**Dataset extract:**
■ ■ ■ ■ ■ ■ ■
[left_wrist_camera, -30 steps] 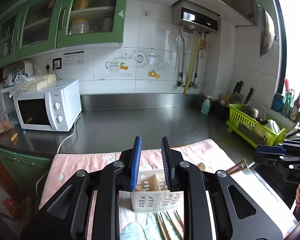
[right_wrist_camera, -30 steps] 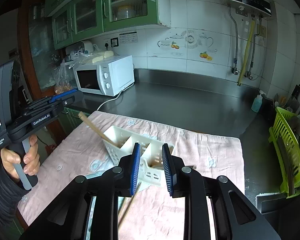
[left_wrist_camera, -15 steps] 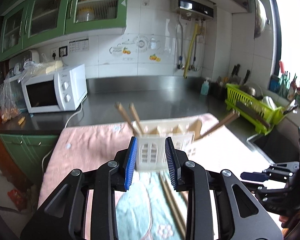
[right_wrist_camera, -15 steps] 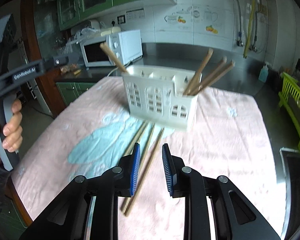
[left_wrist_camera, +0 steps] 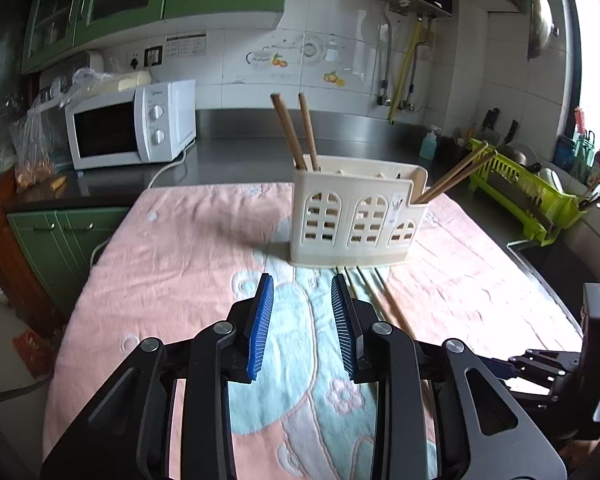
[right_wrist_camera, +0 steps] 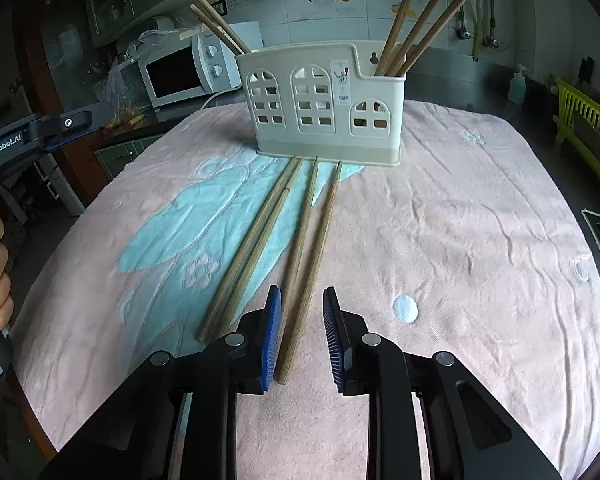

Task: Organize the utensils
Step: 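Move both open grippers back down to the loose chopsticks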

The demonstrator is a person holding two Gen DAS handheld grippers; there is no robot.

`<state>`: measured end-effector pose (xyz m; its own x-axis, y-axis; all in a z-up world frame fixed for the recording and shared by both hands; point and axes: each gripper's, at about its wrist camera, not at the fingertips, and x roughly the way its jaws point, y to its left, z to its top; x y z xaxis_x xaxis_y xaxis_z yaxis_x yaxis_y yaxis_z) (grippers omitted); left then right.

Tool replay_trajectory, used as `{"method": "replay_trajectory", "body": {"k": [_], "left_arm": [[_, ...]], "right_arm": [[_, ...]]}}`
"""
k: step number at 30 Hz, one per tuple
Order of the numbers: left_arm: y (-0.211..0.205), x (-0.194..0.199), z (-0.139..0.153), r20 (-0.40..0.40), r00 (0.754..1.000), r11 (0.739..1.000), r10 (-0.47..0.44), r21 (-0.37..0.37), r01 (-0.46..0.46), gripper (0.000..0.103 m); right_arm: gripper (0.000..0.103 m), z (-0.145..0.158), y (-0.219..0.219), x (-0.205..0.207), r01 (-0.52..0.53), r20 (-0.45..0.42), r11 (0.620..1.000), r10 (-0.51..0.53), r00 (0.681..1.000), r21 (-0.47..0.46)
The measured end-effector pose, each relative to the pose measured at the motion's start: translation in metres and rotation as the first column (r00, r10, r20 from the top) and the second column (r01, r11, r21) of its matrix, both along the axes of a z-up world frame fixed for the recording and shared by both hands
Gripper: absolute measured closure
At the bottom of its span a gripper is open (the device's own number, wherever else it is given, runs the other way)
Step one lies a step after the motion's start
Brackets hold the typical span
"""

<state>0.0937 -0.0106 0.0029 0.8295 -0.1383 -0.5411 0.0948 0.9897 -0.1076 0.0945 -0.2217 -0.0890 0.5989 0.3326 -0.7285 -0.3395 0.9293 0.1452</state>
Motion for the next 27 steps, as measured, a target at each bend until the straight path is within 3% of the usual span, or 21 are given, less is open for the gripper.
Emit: {"method": "replay_trajectory", "body": {"k": [16, 27], "left_arm": [[-0.004, -0.010, -0.052, -0.106, 0.994, 0.999, -0.020, -0.029, 0.017, 0.073], [-0.022, -0.010, -0.079, -0.183, 0.980, 0.996, -0.079, -0.055, 0.070, 0.073]], "right_arm": [[0.093, -0.032, 0.008, 0.012, 0.035, -0.081, 0.999, -0.035, 0.996, 0.003], [0.096, -0.031, 0.004, 0.006, 0.042, -0.042, 0.996, -0.045, 0.998, -0.077]]}}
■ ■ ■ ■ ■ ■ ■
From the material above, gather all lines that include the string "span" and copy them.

At the bottom of its span a gripper is open (the device's own number, wherever else it is given, runs the other way)
Brackets hold the typical span
Motion for the next 27 steps, as measured, a target at each bend until the straight path is within 3% of the usual span, or 21 are given, less is open for the gripper.

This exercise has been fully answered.